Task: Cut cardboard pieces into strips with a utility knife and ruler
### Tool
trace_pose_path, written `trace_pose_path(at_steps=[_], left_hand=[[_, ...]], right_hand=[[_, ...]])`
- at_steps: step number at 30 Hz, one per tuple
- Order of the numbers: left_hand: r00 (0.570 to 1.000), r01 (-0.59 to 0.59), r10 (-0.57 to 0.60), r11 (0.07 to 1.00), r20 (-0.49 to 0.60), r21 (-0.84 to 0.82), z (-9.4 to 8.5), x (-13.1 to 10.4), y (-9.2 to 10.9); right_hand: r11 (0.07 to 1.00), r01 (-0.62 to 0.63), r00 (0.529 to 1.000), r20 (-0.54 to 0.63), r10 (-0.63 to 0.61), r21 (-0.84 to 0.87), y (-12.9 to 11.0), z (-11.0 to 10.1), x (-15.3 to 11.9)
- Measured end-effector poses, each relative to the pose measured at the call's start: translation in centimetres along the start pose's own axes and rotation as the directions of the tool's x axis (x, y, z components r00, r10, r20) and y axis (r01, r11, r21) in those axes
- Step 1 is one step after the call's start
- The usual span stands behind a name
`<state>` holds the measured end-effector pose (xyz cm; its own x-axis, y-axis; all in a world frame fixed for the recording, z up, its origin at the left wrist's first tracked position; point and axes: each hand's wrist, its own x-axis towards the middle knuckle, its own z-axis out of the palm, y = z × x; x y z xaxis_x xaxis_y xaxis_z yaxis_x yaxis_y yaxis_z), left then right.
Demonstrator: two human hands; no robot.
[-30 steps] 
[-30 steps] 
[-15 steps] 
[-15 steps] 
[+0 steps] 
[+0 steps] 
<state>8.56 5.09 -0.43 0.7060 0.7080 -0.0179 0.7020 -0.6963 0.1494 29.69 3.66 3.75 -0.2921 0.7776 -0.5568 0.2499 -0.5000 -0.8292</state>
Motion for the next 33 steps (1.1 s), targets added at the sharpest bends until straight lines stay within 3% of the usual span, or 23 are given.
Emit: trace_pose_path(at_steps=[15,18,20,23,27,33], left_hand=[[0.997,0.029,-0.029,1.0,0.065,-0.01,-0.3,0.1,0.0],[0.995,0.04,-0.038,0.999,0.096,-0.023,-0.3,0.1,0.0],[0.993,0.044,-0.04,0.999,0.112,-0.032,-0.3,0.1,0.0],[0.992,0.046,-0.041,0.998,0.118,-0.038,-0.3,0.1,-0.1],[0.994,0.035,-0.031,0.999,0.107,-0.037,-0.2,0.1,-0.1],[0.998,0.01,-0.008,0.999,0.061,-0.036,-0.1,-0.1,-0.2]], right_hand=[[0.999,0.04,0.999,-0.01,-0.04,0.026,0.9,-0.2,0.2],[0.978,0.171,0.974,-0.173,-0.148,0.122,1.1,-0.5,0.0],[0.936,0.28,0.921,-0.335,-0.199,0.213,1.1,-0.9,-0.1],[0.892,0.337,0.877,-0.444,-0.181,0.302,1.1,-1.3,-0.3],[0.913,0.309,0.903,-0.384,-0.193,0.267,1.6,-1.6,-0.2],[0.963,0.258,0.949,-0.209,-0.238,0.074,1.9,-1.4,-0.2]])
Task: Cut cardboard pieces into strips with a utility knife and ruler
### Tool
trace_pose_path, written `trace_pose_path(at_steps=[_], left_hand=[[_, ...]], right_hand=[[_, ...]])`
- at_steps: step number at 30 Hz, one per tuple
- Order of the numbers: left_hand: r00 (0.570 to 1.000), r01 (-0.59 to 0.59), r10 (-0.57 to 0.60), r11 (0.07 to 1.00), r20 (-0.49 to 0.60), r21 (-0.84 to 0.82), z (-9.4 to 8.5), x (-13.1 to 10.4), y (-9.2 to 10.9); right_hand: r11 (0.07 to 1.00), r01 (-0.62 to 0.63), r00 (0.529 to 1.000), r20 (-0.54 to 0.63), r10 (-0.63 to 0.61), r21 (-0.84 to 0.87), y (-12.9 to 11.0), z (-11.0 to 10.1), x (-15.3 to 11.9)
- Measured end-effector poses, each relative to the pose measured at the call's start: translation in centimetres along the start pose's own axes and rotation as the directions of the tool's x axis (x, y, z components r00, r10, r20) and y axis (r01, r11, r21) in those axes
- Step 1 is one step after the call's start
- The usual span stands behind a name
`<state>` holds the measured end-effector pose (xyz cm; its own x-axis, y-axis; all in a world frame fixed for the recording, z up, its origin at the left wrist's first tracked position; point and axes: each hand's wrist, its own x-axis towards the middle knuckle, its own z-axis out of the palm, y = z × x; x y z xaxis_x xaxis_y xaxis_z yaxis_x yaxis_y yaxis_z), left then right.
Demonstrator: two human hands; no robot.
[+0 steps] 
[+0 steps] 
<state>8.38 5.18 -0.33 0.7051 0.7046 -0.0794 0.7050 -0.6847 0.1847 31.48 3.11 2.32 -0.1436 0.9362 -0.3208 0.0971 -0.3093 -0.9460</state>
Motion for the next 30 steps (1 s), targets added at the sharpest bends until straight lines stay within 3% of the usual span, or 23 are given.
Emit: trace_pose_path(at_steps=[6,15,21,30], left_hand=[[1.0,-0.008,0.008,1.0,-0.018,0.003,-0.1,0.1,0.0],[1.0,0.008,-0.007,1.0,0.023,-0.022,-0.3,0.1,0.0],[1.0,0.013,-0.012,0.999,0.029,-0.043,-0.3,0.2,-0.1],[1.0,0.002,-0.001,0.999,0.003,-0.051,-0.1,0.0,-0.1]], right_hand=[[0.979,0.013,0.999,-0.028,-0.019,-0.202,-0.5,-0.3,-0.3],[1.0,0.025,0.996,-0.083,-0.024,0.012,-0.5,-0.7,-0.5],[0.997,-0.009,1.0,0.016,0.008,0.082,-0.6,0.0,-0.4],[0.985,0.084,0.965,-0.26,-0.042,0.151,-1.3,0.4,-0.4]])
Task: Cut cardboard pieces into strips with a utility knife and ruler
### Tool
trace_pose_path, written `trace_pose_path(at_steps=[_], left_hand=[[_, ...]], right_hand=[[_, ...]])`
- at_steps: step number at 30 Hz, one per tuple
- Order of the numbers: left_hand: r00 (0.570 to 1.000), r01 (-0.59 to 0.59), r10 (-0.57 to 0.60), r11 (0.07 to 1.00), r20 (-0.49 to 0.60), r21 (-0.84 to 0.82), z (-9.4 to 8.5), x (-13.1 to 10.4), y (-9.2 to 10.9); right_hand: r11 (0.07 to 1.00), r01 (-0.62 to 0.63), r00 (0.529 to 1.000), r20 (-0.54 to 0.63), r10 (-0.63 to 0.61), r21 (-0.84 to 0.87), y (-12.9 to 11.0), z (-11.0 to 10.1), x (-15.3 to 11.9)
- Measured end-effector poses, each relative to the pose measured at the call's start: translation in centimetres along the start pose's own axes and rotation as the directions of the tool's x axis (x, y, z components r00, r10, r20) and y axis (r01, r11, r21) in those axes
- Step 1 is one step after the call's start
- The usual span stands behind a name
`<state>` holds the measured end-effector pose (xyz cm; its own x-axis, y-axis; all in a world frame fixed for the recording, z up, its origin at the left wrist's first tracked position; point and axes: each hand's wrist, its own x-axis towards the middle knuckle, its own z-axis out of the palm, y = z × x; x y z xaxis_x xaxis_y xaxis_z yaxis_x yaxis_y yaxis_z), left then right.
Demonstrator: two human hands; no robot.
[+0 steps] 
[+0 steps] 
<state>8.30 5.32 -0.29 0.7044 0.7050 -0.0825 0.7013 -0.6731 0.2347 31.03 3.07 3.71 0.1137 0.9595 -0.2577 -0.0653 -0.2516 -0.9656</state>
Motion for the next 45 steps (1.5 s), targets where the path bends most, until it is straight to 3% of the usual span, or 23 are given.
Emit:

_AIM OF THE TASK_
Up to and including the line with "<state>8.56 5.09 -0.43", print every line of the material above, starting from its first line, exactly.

_OUTPUT BELOW_
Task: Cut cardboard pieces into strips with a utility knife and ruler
### Tool
trace_pose_path, written `trace_pose_path(at_steps=[_], left_hand=[[_, ...]], right_hand=[[_, ...]])`
- at_steps: step number at 30 Hz, one per tuple
- Order of the numbers: left_hand: r00 (0.570 to 1.000), r01 (-0.59 to 0.59), r10 (-0.57 to 0.60), r11 (0.07 to 1.00), r20 (-0.49 to 0.60), r21 (-0.84 to 0.82), z (-9.4 to 8.5), x (-13.1 to 10.4), y (-9.2 to 10.9); right_hand: r11 (0.07 to 1.00), r01 (-0.62 to 0.63), r00 (0.529 to 1.000), r20 (-0.54 to 0.63), r10 (-0.63 to 0.61), r21 (-0.84 to 0.87), y (-12.9 to 11.0), z (-11.0 to 10.1), x (-15.3 to 11.9)
- Measured end-effector poses, each relative to the pose measured at the call's start: translation in centimetres along the start pose's own axes and rotation as the directions of the tool's x axis (x, y, z components r00, r10, r20) and y axis (r01, r11, r21) in those axes
- Step 1 is one step after the call's start
- The usual span stands behind a name
`<state>` holds the measured end-effector pose (xyz cm; its own x-axis, y-axis; all in a world frame fixed for the recording, z up, its origin at the left wrist's first tracked position; point and axes: each hand's wrist, its own x-axis towards the middle knuckle, its own z-axis out of the palm, y = z × x; x y z xaxis_x xaxis_y xaxis_z yaxis_x yaxis_y yaxis_z), left then right.
Demonstrator: two human hands; no robot.
[-30 steps] 
[-30 steps] 
[-15 steps] 
[-15 steps] 
[+0 steps] 
[+0 steps] 
<state>8.56 5.09 -0.43 0.7060 0.7080 -0.0179 0.7020 -0.6963 0.1494 29.69 3.66 3.75 -0.2921 0.7776 -0.5568 0.2499 -0.5000 -0.8292</state>

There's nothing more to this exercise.